16 September 2005.


Date: Thu, 15 Sep 2005 21:20:52 +0200
From: Stein Vråle <stein[at]opera.com>
To: A
Cc: jya@pipeline.com
Subject: Re: Attack from Opera.com

On Thu, 15 Sep 2005 11:27:41 -0700
[A wrote]

> Stein,
> 
> I know you're busy right now, but I noticed cryptome.org has posted
> something about attacks originating from pat-tdc.opera.com. If you
> have a chance you might want to take a look at it.
> http://cryptome.org/opera-attack.htm

Hi Mike,

yes I'm aware of that one - sad story, it wasn't really an attack but a
wild-running bot script on one of our development servers :(

I'm not sure what excatly went wrong, but this development server was
the prototype for the new My.Opera.Com site, and they were testing out
some trackback stuff for blogs. For some reason they left the machine
with the bot active (probably a mistake), and it it was running all
night long, hammering the poor cryptome.org site (I think it was
supposed to only check each site once but got stuck due to some bug).

When the developers returned in the morning they stopped it asap but
didn't see what it had done, but later that day I was notified by our
support dudes that we apperantly had attacked that site.
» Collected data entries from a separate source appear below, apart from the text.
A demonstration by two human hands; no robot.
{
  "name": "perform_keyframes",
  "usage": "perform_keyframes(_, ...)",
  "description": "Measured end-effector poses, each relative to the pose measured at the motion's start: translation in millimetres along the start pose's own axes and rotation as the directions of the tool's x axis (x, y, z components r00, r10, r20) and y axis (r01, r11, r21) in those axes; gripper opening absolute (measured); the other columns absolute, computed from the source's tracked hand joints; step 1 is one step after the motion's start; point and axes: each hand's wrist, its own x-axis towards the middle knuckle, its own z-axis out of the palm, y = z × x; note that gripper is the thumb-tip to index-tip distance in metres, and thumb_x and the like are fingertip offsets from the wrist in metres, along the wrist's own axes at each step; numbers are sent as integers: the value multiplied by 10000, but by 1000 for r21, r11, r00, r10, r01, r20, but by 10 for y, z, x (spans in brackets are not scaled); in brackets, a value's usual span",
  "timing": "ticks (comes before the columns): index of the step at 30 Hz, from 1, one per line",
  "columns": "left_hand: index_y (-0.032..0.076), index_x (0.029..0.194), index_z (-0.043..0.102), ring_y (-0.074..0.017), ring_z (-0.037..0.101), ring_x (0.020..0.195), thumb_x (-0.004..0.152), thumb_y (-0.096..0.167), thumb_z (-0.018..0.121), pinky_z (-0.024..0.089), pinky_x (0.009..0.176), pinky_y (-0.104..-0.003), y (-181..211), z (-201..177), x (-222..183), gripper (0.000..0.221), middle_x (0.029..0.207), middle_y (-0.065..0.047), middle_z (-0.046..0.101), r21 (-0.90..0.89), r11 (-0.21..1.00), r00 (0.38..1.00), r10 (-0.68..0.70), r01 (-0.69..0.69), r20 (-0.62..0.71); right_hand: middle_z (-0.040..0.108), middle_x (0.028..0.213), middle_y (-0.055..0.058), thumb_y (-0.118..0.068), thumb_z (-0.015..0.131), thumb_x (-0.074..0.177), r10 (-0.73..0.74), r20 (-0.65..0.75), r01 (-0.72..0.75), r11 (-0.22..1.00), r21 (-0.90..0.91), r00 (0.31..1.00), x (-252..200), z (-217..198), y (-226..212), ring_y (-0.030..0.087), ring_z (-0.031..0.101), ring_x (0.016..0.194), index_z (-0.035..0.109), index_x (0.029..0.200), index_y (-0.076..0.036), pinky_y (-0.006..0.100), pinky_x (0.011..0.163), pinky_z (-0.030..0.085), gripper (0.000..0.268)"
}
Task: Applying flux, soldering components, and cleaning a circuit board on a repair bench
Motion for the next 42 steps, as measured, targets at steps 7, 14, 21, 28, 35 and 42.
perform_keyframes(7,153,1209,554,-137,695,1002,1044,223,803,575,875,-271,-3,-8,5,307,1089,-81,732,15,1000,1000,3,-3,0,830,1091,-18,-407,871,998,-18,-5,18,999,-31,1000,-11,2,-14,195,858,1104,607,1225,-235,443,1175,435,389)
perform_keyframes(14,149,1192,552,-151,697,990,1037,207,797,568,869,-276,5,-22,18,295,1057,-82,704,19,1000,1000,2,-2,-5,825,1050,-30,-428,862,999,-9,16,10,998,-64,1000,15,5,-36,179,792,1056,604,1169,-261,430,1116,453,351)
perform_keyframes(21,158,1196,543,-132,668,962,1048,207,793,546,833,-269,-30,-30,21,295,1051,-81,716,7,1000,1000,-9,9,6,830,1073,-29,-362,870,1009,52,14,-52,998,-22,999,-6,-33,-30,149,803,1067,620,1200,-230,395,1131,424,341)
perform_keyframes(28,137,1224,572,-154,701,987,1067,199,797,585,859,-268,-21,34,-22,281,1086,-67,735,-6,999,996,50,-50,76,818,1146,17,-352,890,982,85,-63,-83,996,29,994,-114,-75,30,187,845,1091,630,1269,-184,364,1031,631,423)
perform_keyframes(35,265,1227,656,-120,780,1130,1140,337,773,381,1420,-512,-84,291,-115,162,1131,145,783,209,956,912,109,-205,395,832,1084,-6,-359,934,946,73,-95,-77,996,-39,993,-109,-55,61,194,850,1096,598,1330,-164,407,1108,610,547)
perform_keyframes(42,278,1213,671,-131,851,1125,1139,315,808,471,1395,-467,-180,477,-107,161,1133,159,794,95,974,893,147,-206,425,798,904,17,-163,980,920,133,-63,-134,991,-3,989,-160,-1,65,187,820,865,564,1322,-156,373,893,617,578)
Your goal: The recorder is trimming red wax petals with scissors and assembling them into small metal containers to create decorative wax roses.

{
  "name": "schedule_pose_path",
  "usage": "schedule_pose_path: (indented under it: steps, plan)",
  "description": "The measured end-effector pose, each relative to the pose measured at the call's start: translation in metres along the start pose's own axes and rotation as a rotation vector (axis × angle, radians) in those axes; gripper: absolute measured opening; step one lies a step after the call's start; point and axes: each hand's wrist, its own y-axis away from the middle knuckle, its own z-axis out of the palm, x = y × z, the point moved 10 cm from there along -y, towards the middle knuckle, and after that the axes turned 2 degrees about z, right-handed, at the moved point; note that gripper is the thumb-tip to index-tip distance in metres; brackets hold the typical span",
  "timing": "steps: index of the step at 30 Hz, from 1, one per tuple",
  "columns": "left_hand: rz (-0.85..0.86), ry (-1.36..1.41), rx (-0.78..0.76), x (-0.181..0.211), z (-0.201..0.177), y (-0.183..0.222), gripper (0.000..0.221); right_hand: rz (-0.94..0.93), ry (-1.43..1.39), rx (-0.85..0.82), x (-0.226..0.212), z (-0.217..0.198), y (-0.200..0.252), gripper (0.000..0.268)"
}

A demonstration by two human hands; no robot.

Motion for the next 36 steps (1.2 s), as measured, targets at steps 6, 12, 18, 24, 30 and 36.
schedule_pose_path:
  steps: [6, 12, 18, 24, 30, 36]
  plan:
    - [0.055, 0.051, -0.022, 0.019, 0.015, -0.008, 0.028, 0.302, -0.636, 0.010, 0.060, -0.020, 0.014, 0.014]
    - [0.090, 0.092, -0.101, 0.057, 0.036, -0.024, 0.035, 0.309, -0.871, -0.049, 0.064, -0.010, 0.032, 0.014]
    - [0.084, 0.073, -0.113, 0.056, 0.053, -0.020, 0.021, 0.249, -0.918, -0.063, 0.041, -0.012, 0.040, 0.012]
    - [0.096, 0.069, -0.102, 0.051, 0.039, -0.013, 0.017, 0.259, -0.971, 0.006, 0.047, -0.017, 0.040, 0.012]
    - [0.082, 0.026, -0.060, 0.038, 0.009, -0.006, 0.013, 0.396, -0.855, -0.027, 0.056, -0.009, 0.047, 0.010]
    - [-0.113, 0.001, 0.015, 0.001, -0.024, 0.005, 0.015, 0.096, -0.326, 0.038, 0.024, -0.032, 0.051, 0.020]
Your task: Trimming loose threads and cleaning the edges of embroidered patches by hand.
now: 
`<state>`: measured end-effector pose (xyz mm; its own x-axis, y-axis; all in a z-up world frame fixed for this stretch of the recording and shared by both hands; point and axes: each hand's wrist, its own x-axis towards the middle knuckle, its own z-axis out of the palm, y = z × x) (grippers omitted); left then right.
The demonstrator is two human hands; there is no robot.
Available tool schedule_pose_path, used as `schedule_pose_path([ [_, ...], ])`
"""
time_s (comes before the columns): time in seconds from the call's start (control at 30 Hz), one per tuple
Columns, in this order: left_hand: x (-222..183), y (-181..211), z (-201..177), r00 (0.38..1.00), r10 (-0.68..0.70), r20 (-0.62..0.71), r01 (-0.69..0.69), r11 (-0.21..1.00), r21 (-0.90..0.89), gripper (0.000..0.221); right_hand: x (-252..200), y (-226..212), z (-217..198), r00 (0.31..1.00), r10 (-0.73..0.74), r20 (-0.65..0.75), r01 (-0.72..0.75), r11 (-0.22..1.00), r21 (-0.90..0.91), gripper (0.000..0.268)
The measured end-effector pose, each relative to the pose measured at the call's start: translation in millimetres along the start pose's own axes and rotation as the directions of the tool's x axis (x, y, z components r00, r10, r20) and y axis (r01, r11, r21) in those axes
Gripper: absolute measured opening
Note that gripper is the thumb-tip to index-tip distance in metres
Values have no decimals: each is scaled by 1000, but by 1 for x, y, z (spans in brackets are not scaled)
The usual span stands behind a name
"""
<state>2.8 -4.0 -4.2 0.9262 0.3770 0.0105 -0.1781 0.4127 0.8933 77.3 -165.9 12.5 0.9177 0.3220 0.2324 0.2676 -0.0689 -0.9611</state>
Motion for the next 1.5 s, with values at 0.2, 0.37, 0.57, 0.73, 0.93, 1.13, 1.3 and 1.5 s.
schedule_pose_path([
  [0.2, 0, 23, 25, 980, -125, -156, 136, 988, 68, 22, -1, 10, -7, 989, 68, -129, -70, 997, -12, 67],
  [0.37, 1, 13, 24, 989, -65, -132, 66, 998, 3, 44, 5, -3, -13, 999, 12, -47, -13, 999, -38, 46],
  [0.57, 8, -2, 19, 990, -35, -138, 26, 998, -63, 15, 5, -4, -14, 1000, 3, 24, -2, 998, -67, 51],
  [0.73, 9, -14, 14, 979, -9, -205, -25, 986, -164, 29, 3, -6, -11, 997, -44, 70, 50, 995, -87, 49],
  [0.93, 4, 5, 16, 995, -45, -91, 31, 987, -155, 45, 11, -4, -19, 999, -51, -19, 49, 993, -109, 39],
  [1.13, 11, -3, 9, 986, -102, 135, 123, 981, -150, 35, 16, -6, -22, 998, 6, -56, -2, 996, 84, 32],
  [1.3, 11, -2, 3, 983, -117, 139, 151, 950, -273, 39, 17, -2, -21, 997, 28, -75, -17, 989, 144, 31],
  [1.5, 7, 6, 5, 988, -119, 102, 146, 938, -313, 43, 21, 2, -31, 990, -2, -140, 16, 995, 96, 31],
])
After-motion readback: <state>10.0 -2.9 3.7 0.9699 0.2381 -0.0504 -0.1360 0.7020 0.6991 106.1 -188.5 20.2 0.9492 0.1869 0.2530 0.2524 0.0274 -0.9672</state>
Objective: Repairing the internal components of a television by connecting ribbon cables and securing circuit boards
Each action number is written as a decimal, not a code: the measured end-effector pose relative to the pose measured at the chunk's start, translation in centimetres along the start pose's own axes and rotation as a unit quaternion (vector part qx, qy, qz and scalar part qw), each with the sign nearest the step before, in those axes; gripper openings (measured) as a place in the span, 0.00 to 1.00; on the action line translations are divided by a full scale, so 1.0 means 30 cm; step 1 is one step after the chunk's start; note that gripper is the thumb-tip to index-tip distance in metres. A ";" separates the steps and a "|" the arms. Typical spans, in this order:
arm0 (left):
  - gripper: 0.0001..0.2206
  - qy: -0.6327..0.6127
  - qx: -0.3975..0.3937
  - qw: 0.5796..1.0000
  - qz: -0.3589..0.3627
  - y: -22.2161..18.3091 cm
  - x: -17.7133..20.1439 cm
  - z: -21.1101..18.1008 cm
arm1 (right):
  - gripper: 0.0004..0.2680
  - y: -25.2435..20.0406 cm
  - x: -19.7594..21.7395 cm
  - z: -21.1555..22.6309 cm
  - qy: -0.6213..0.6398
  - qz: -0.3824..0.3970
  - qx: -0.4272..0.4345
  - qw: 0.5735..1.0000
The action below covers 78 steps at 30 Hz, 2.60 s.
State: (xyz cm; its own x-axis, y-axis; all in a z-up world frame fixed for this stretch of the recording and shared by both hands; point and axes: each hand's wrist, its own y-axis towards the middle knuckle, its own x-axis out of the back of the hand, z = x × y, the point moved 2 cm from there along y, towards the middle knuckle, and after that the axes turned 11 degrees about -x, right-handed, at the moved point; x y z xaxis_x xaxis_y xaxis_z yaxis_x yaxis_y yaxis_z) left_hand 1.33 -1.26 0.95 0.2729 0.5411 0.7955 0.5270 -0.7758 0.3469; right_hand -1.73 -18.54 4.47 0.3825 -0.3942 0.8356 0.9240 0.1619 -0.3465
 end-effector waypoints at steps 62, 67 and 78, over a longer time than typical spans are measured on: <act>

Spent some
hours to track it in our logs but it when we finally found the source
machine it was already taken care of by the developers.

Well so it was all our fault - bots can be evil sometimes. But I didn't
know he never got any reply from us (just read his story on your link
now) - I told the support guys to respond and say sorry, but perhaps
they only contacted the innocent man-in-the-middle (Locotus Prime).

Haven't seen anything from them in our hostmaster queue either, but it
may be that they only contacted our upstream ISP, and not us -
hostmaster@opera.com|no should always work, we are very careful about
potential abuse/spam/etc problems, as we have everything to loose if our
domain enters a public IP blacklist or something like that.

I should probably contact them and say sorry, but I'm not to eager to
see my emails being printed in public - so I will first ask the support
guys if they really contacted them or not.

What kind of site is it btw - looks like a news site or crypto site, but
I have never seen it before. Just curious :)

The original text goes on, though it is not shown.